Shorty leads them to an underground vault, where they find a deceased professor and a life support chamber containing Melissa, the professor's daughter, who entered hibernation before the bombs fell and thus remained fertile. They also find a station wagon to escape through the Lincoln Tunnel. Big Ape and Giara stay with Melissa while Shorty, Parsifal, and Ratchet leave to find armor plating for the car. Big Ape then knocks Giara unconscious and impregnates Melissa.

At a junkyard, Shorty distracts the Euracs and sacrifices himself to buy Parsifal and Ratchet time to salvage. They return, collect Melissa, and drive through a cave wall into the tunnel. Parsifal manages to navigate the armored car past several minefields and barricades to freedom, but Big Ape is killed by a laser trap. While driving through the desert to their rendezvous, Parsifal deduces that Ratchet is actually a cyborg. Ratchet attacks him and stabs Giara before Parsifal kills him. Giara begs Parsifal to ensure humanity's survival as she dies in his arms.
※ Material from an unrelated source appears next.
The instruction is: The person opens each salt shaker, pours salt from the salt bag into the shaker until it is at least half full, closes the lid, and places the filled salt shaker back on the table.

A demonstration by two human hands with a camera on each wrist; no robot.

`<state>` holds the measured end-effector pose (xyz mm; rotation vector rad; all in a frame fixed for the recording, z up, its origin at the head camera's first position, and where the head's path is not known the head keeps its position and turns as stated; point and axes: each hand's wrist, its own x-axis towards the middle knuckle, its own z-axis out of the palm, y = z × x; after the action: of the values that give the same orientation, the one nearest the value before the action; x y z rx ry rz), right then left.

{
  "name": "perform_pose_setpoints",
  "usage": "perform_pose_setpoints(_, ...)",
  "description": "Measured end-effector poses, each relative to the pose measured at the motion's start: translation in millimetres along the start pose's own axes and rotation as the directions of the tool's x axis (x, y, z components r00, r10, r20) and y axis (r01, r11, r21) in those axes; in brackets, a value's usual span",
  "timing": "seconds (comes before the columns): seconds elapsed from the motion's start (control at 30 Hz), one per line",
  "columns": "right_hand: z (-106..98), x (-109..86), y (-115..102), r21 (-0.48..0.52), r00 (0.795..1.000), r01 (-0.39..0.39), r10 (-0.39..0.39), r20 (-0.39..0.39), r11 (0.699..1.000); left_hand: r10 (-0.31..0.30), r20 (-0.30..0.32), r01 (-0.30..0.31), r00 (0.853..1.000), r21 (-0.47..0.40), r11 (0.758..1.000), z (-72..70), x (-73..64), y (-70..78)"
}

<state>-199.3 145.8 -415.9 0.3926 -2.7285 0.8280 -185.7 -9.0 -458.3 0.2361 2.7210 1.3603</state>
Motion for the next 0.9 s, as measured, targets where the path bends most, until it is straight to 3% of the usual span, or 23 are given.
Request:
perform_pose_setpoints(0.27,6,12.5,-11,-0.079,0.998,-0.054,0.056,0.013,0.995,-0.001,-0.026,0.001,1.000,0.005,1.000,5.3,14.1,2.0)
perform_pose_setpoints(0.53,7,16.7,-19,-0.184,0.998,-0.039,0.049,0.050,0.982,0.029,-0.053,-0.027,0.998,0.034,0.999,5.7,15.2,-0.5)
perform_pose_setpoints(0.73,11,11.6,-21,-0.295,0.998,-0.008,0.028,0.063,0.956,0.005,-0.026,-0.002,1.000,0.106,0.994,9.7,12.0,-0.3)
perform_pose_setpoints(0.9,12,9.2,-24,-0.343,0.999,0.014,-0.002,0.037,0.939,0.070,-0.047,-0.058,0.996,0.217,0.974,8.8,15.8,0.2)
Back at the Confederacy's headquarters, the President reveals that he is terminally ill, and gives Parsifal his place on the rocketship, which is revealed to be the base itself. As the ship blasts off, Parsifal watches Melissa finally awaken.

== Production ==
The film belongs to the post-apocalyptic Italian genre similar to the films 1990 The Bronx Warriors and Endgame, and was heavily influenced by John Carpenter's Escape from New York and George Miller's Mad Max 2. The story's premise also bears some similarities with Alfonso Cuarón's 2006 film Children of Men. Besides the idea of the lack of fertile women in Earth, both films include a scene with Picasso's Guernica used as a backdrop.
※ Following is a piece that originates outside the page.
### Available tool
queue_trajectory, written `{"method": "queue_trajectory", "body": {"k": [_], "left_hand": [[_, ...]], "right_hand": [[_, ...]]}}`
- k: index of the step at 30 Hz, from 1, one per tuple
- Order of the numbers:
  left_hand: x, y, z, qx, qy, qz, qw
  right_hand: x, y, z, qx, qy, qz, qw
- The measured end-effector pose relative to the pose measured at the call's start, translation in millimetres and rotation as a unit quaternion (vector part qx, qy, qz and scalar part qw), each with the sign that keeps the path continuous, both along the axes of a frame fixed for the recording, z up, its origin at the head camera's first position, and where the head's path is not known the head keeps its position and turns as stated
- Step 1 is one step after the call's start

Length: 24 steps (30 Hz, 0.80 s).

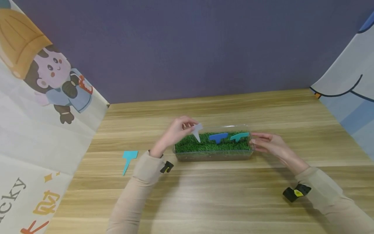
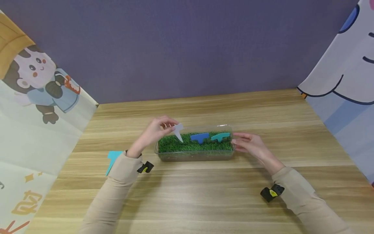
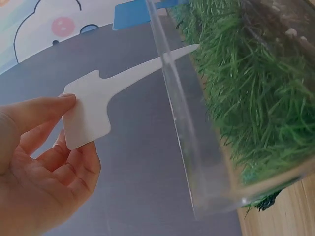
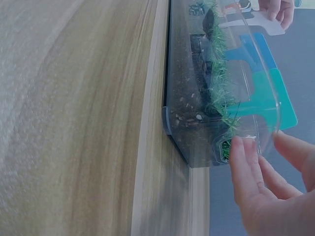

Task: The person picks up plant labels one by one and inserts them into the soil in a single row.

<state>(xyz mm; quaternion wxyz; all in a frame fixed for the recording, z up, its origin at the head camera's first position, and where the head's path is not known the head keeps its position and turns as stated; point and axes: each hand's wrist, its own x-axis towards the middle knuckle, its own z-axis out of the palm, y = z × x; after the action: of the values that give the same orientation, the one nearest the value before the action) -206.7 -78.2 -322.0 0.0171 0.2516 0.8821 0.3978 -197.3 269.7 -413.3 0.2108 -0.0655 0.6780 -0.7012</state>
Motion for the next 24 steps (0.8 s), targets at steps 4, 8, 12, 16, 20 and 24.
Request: {"method": "queue_trajectory", "body": {"k": [4,8,12,16,20,24], "left_hand": [[0.1,2.6,-2.0,-0.007,0.010,-0.007,0.9999],[0.1,5.3,-3.3,-0.018,0.017,-0.014,0.9996],[0.0,8.3,-3.9,-0.029,0.018,-0.025,0.9991],[-0.3,11.1,-5.0,-0.044,0.019,-0.029,0.9984],[-0.3,13.6,-6.2,-0.062,0.028,-0.029,0.9973],[0.1,15.2,-7.7,-0.071,0.040,-0.031,0.9962]], "right_hand": [[7.2,-7.0,15.3,0.023,-0.007,-0.012,0.9996],[10.6,-10.3,23.6,0.040,-0.022,-0.020,0.9987],[7.8,-7.1,16.2,0.035,-0.017,-0.017,0.9991],[-5.1,3.9,-11.6,0.028,-0.020,-0.023,0.9991],[-16.5,12.1,-33.8,0.011,-0.035,-0.033,0.9988],[-19.8,13.3,-39.9,0.004,-0.044,-0.043,0.9981]]}}
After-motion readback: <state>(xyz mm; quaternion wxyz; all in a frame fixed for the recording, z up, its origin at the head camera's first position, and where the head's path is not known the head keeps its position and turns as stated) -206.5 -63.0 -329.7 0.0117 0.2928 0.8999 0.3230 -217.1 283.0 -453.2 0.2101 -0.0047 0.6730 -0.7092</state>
A co-production between Italian and French studios, 2019 was shot principally at De Paolis Studios in Rome, with some exterior location filming in Arizona (for the desert sequences) and New York City.

The film's director Sergio Martino and screenwriter Ernesto Gastaldi are both credited under Americanized pseudonyms ("Martin Dolman" and "Julian Barry", respectively).

== Release ==
2019, After the Fall of New York was distributed in the United States in January 1985 with a 95-minute running time. Released for home viewing on DVD, VHS and Blu-Ray

==Reception==
Creature Feature gave the movie 2 out of 5 stars. While it found the rubble and sewers to be well done, it states the acting and direction to be lacking. Moria found the movie to be better than other Italian exploitation films, and better than most other Mad Max rip-offs, giving the movie 2 stars. TV Guide gave the movie one out of 5 stars, finding it to be "silly at best, with ludicrous plot full of clichés and holes, bad acting, and laughable special effects."